Regex matching for entities vs. featurizer

I trained a DIET model with these regexes in my NLU.md file, with the RegexFeaturizer turned on in my pipeline, however, my bot didn’t understand a certain year that matches the regex (four digits).

Is the regex information in the nlu.md file only for interpretation by the RegexFeaturizer, or is there a way to turn on exact matching entities according to the regex with higher priority than the DIET / ML model?

Use word boundaries \b[0-9]{4}\b around your regexes to improve them. With your regexes the year will match two times with any zipcode.

Do you have training examples with years in your training data?

I do have many examples.
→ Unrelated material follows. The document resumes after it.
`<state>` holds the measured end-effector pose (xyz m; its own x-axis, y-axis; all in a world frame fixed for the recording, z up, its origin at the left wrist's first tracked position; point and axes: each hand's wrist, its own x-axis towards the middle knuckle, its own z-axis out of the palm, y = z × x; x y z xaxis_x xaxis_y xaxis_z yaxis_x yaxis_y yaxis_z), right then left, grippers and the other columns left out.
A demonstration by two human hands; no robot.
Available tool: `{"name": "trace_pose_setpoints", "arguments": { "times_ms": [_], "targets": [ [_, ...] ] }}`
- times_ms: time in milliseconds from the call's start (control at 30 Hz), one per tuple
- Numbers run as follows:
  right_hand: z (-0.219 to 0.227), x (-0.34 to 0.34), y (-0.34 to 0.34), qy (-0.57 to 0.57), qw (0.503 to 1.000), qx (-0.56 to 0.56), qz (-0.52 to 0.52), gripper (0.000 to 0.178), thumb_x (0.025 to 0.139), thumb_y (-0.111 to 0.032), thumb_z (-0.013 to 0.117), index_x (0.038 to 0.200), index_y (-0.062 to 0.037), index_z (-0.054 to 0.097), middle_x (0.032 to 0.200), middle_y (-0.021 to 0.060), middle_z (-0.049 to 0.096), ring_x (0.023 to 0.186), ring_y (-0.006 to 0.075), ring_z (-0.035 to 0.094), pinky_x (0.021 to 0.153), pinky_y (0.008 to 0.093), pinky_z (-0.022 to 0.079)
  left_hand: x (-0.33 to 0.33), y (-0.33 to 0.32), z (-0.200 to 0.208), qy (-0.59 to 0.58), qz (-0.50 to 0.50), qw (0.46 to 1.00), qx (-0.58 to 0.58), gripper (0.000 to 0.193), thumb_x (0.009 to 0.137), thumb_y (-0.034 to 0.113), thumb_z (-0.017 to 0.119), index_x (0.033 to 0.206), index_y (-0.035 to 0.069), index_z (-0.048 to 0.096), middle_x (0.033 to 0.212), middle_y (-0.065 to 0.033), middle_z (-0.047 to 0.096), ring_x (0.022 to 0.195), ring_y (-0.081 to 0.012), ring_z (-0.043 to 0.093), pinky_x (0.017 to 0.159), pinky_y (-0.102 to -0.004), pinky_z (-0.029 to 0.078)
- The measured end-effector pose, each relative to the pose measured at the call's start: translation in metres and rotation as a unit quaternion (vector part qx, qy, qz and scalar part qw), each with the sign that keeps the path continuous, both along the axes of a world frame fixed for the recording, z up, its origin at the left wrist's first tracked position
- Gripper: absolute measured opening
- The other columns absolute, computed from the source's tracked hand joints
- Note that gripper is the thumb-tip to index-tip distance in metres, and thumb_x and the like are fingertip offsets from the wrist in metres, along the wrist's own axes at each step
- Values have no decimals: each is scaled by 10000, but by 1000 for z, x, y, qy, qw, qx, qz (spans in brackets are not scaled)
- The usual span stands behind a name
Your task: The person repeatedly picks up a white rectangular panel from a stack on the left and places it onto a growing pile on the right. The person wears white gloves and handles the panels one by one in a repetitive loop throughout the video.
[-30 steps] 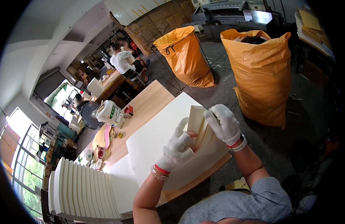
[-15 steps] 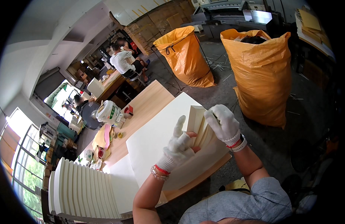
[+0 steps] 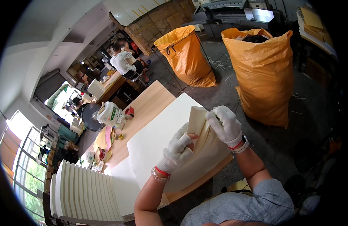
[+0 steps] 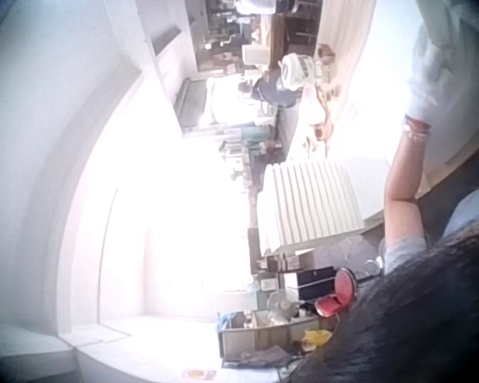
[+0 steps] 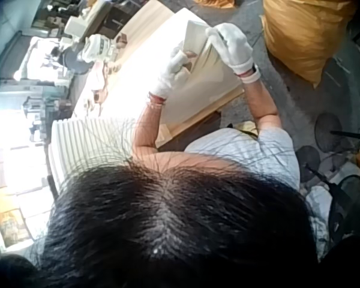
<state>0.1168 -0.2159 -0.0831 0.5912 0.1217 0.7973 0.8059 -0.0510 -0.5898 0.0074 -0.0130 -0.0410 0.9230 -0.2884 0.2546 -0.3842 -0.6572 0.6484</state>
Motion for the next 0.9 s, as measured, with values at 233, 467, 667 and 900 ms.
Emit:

DIET found 1980 but not 2334.

An update: This is still an issue for me:

Here are my regex patterns:

## regex:yearBorn
- \b[0-9]{4}\b

## regex:zipCode
- \b[0-9]{5}\b

Rasa still makes interpretations that confuse these entities:

language: en
pipeline:
- name: ConveRTTokenizer
  intent_tokenization_flag: true
  intent_split_symbol: +
- name: ConveRTFeaturizer
- name: RegexFeaturizer
- name: LexicalSyntacticFeaturizer
- name: CountVectorsFeaturizer
- name: CountVectorsFeaturizer
  analyzer: char_wb
  min_ngram: 1
  max_ngram: 4
- name: DIETClassifier
  epochs: 30
  num_transformer_layers: 4
  transformer_size: 256
  use_masked_language_model: false
  drop_rate: 0.25
  weight_sparsity: 0.7
  batch_size:
  - 32
  - 128
  embedding_dimension: 30
  hidden_layer_sized:
    text:
    - 512
    - 128
- name: DucklingHTTPExtractor
  url: http://localhost:8000
  dimensions:
  - time
  - number
  locale: en_US
  timezone: US/Pacific
  timeout: 3
- name: EntitySynonymMapper

Hi @argideritzalpea. Did u solve it?

If not could try removing - name: LexicalSyntacticFeaturizer and see?